→ Material for this task
----------------------------------------
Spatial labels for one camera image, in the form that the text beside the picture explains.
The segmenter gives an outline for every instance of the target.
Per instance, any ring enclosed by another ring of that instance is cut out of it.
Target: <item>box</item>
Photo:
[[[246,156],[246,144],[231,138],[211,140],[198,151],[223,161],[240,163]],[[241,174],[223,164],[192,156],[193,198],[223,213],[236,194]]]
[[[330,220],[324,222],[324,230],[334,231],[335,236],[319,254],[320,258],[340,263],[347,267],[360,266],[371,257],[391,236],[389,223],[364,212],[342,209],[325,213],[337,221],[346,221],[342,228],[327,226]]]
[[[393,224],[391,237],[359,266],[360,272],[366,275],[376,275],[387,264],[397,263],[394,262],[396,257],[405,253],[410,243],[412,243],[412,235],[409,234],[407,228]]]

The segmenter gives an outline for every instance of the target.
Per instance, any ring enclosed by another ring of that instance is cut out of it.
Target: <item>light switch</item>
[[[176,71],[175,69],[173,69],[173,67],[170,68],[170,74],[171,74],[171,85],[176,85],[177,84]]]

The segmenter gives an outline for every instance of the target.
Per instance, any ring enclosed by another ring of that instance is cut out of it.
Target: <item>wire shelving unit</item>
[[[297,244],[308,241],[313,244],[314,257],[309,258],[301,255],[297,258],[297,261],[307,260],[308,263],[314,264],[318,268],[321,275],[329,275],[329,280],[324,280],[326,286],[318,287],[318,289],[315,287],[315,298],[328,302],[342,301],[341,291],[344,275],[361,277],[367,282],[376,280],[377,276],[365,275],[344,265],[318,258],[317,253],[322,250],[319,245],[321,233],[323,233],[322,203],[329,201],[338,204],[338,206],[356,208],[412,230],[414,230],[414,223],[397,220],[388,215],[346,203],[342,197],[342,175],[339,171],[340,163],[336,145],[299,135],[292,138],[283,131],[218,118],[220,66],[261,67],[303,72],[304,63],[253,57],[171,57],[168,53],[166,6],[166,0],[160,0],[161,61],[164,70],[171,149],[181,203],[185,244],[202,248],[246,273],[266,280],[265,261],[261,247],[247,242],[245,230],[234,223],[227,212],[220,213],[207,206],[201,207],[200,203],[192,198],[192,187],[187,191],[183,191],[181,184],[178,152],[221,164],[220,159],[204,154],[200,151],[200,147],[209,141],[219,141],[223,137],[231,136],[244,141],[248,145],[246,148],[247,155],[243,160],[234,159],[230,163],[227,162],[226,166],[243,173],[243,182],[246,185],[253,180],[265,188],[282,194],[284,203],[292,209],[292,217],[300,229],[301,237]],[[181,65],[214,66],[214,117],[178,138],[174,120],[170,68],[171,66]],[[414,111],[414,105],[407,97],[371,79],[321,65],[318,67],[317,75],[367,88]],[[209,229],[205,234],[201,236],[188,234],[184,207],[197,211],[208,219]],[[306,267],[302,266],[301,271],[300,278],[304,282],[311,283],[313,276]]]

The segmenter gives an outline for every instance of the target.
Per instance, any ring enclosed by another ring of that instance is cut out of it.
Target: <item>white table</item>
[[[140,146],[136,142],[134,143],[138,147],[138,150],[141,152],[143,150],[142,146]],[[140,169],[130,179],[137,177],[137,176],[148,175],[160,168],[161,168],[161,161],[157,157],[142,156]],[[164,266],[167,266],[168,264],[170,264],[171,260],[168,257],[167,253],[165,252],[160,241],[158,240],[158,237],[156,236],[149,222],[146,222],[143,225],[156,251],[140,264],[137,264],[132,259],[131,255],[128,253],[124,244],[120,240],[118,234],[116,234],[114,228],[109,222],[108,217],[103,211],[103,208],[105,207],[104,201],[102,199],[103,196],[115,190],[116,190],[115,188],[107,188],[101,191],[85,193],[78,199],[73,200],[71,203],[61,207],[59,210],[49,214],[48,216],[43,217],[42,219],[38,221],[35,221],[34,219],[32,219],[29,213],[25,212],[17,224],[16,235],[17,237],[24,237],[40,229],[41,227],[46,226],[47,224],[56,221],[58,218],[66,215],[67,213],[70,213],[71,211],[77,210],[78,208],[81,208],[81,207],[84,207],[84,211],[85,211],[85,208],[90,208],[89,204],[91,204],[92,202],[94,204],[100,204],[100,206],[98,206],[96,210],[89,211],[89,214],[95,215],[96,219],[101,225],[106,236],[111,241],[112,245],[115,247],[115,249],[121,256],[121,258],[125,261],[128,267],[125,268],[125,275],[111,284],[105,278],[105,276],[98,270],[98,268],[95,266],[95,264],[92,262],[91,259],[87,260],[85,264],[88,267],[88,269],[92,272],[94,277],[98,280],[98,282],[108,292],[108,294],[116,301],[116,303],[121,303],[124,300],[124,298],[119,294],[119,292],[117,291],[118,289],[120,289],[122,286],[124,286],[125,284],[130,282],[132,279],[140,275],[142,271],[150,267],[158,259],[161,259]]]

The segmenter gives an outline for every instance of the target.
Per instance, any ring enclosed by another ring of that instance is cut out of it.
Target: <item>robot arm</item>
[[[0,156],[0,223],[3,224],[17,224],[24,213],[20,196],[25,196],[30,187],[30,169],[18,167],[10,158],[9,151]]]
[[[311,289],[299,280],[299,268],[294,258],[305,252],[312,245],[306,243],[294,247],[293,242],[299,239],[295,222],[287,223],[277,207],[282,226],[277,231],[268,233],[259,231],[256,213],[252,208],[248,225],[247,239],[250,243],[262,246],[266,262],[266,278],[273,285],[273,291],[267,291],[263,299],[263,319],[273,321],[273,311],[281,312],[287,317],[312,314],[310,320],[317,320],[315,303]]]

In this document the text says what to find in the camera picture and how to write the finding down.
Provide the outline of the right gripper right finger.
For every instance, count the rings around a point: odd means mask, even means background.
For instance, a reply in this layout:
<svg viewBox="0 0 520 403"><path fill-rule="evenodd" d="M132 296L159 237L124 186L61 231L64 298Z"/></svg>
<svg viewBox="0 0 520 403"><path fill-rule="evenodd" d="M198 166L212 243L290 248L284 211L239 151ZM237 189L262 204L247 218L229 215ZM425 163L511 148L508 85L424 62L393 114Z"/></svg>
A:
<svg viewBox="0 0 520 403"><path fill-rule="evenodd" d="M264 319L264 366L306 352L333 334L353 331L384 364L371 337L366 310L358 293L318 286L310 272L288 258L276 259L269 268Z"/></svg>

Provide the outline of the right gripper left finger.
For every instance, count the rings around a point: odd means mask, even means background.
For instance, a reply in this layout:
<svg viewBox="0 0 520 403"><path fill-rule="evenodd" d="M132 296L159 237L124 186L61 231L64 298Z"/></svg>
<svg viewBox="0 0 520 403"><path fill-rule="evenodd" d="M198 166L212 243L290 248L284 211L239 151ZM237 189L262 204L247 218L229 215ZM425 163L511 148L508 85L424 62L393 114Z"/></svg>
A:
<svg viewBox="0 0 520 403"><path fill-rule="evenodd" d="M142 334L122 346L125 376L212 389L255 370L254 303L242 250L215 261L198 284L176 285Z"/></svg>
----------------------------------------
→ Work order
The records above must be set down again exactly as written.

→ Answer section
Spatial labels for one camera image, in the form that the text beside the picture explains.
The segmenter gives an outline for every instance of the target.
Per instance, any ring enclosed by another ring of that instance is cut out of it.
Target: <item>box</item>
Photo:
[[[246,156],[246,144],[231,138],[211,140],[198,151],[223,161],[240,163]],[[241,174],[223,164],[192,156],[193,198],[223,213],[236,194]]]
[[[330,220],[324,222],[324,230],[334,231],[335,236],[319,254],[320,258],[340,263],[347,267],[360,266],[371,257],[391,236],[389,223],[364,212],[342,209],[325,213],[337,221],[346,221],[342,228],[327,226]]]
[[[393,224],[391,237],[359,266],[360,272],[366,275],[376,275],[387,264],[397,263],[394,262],[396,257],[405,253],[410,243],[412,243],[412,235],[409,234],[407,228]]]

The segmenter gives an outline for every instance of the target.
Per instance, any ring enclosed by another ring of that instance is cut out of it.
Target: <item>light switch</item>
[[[176,71],[175,69],[173,69],[173,67],[170,68],[170,74],[171,74],[171,85],[176,85],[177,84]]]

The segmenter gives an outline for every instance of the target.
Per instance, any ring enclosed by another ring of that instance is cut out of it.
Target: <item>wire shelving unit</item>
[[[297,244],[308,241],[313,244],[314,257],[309,258],[301,255],[297,258],[297,261],[307,260],[308,263],[314,264],[318,268],[321,275],[329,275],[329,280],[324,280],[326,286],[318,287],[318,289],[315,287],[315,298],[328,302],[342,301],[341,291],[344,275],[361,277],[367,282],[376,280],[377,276],[365,275],[344,265],[318,258],[317,253],[322,250],[319,245],[321,233],[323,233],[322,203],[329,201],[338,204],[338,206],[356,208],[412,230],[414,230],[414,223],[397,220],[388,215],[346,203],[342,197],[342,175],[339,171],[340,163],[336,145],[299,135],[292,138],[283,131],[218,118],[220,66],[261,67],[303,72],[304,63],[253,57],[171,57],[168,53],[166,6],[166,0],[160,0],[161,61],[164,70],[171,149],[181,203],[185,244],[202,248],[246,273],[266,280],[265,261],[261,247],[247,242],[245,230],[234,223],[227,212],[220,213],[207,206],[201,207],[200,203],[192,198],[192,187],[187,191],[183,191],[181,184],[178,152],[221,164],[220,159],[204,154],[200,151],[200,147],[209,141],[219,141],[223,137],[231,136],[244,141],[248,145],[246,148],[247,155],[243,160],[234,159],[230,163],[227,162],[226,166],[243,173],[243,182],[246,185],[253,180],[265,188],[282,194],[284,203],[292,209],[292,217],[300,229],[301,237]],[[181,65],[214,66],[214,117],[178,138],[174,120],[170,68],[171,66]],[[414,111],[414,105],[407,97],[371,79],[321,65],[318,67],[317,75],[367,88]],[[209,229],[205,234],[201,236],[188,234],[184,207],[197,211],[208,219]],[[306,267],[302,266],[301,271],[300,278],[304,282],[311,283],[313,276]]]

The segmenter gives an outline for every instance of the target.
Per instance, any ring enclosed by another ring of that instance is cut out of it.
Target: <item>white table</item>
[[[140,146],[136,142],[134,143],[138,147],[138,150],[141,152],[143,150],[142,146]],[[140,169],[130,179],[137,177],[137,176],[148,175],[160,168],[161,168],[161,161],[157,157],[142,156]],[[164,266],[167,266],[168,264],[170,264],[171,260],[168,257],[167,253],[165,252],[160,241],[158,240],[158,237],[156,236],[149,222],[146,222],[143,225],[156,251],[140,264],[137,264],[132,259],[131,255],[128,253],[124,244],[120,240],[118,234],[116,234],[114,228],[109,222],[108,217],[103,211],[103,208],[105,207],[104,201],[102,199],[103,196],[115,190],[116,190],[115,188],[107,188],[101,191],[85,193],[78,199],[73,200],[71,203],[61,207],[59,210],[49,214],[48,216],[43,217],[42,219],[38,221],[35,221],[34,219],[32,219],[29,213],[25,212],[17,224],[16,235],[17,237],[24,237],[40,229],[41,227],[46,226],[47,224],[56,221],[58,218],[66,215],[67,213],[70,213],[71,211],[77,210],[78,208],[81,208],[81,207],[84,207],[84,211],[85,211],[85,208],[90,208],[89,204],[91,204],[92,202],[94,204],[100,204],[100,206],[98,206],[96,210],[89,211],[89,214],[95,215],[96,219],[101,225],[106,236],[111,241],[112,245],[115,247],[115,249],[121,256],[121,258],[125,261],[128,267],[125,268],[125,275],[111,284],[105,278],[105,276],[98,270],[98,268],[95,266],[95,264],[92,262],[91,259],[87,260],[85,264],[88,267],[88,269],[92,272],[94,277],[98,280],[98,282],[108,292],[108,294],[116,301],[116,303],[121,303],[124,300],[124,298],[119,294],[119,292],[117,291],[118,289],[120,289],[122,286],[124,286],[125,284],[130,282],[132,279],[140,275],[142,271],[150,267],[158,259],[161,259]]]

The segmenter gives an outline for every instance of the target.
Per instance, any ring enclosed by another ring of that instance is cut out of it.
Target: <item>robot arm</item>
[[[0,156],[0,223],[3,224],[17,224],[24,213],[20,196],[25,196],[30,187],[30,169],[18,167],[10,158],[9,151]]]
[[[311,289],[299,280],[299,268],[294,258],[305,252],[312,245],[306,243],[294,247],[293,242],[299,239],[295,222],[287,223],[277,207],[282,226],[277,231],[268,233],[259,231],[256,213],[252,208],[248,225],[247,239],[250,243],[262,246],[266,262],[266,278],[273,285],[273,291],[267,291],[263,299],[263,319],[273,321],[273,311],[281,312],[287,317],[312,314],[310,320],[317,320],[315,303]]]

In this document the text says what to find in the camera picture and how to write the finding down.
Provide the outline of the right gripper right finger.
For every instance, count the rings around a point: odd means mask, even means background.
For instance, a reply in this layout:
<svg viewBox="0 0 520 403"><path fill-rule="evenodd" d="M132 296L159 237L124 186L61 231L64 298Z"/></svg>
<svg viewBox="0 0 520 403"><path fill-rule="evenodd" d="M198 166L212 243L290 248L284 211L239 151ZM237 189L262 204L247 218L229 215ZM425 163L511 148L508 85L424 62L393 114Z"/></svg>
A:
<svg viewBox="0 0 520 403"><path fill-rule="evenodd" d="M264 319L264 366L306 352L333 334L353 331L384 364L371 337L366 310L358 293L318 286L310 272L288 258L276 259L269 268Z"/></svg>

Provide the outline of the right gripper left finger.
For every instance, count the rings around a point: odd means mask, even means background.
For instance, a reply in this layout:
<svg viewBox="0 0 520 403"><path fill-rule="evenodd" d="M132 296L159 237L124 186L61 231L64 298Z"/></svg>
<svg viewBox="0 0 520 403"><path fill-rule="evenodd" d="M198 166L212 243L290 248L284 211L239 151ZM237 189L262 204L247 218L229 215ZM425 163L511 148L508 85L424 62L393 114Z"/></svg>
A:
<svg viewBox="0 0 520 403"><path fill-rule="evenodd" d="M142 334L122 346L125 376L212 389L255 370L254 303L242 250L215 261L198 284L176 285Z"/></svg>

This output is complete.